• [HOW TO COMPLETE THIS TASK]
Your task is to copy every line below that contains the word "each".

• [AVAILABLE DATA]
+===+
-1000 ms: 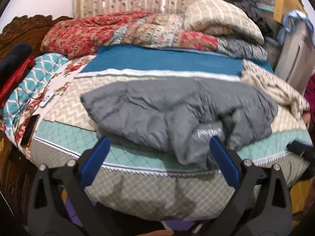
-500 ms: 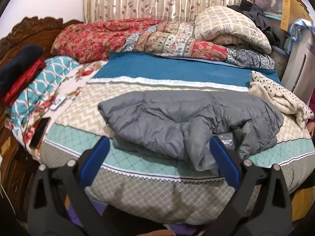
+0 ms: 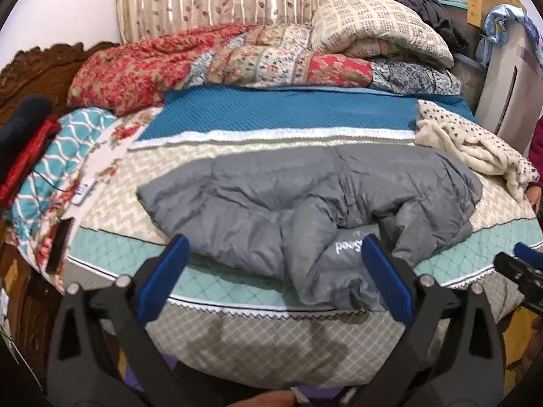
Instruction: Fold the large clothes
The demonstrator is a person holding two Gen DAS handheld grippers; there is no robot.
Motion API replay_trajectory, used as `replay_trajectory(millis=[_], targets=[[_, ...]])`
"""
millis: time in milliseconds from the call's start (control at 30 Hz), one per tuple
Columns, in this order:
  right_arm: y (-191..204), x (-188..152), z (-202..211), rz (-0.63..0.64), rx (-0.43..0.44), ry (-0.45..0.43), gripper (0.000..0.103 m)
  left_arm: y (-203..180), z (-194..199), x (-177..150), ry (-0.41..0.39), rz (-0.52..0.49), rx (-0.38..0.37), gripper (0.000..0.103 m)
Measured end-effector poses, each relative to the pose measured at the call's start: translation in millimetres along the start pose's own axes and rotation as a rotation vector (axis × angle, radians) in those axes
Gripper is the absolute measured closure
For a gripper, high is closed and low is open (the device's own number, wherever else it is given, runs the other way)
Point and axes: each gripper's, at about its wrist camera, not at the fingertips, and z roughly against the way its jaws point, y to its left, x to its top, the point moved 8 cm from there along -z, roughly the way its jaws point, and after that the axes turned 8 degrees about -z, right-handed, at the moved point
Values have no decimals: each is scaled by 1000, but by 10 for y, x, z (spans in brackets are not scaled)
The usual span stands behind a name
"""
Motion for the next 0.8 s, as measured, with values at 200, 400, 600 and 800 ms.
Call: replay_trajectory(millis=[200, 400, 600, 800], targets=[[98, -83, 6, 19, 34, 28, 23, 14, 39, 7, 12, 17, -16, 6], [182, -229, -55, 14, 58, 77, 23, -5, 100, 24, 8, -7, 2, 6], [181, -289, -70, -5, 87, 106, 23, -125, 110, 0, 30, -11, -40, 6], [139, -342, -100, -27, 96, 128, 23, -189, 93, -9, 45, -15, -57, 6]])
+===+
• [SOLUTION FOR THIS PROBLEM]
Measured end-effector poses, each relative to the pose measured at the call's start: translation in millimetres along the start pose's own axes and rotation as a rotation vector (axis × angle, radians) in those axes
Point and axes: each gripper's, at about its wrist camera, not at the fingertips, and z roughly against the way its jaws point, y to its left, x to its top, the point moved 8 cm from there along -z, roughly the way its jaws point, and after that the axes turned 8 degrees about -z, right-handed, at the moved point
Values have no decimals: each is scaled by 1000, but by 10 for y, x, z (spans in brackets are not scaled)

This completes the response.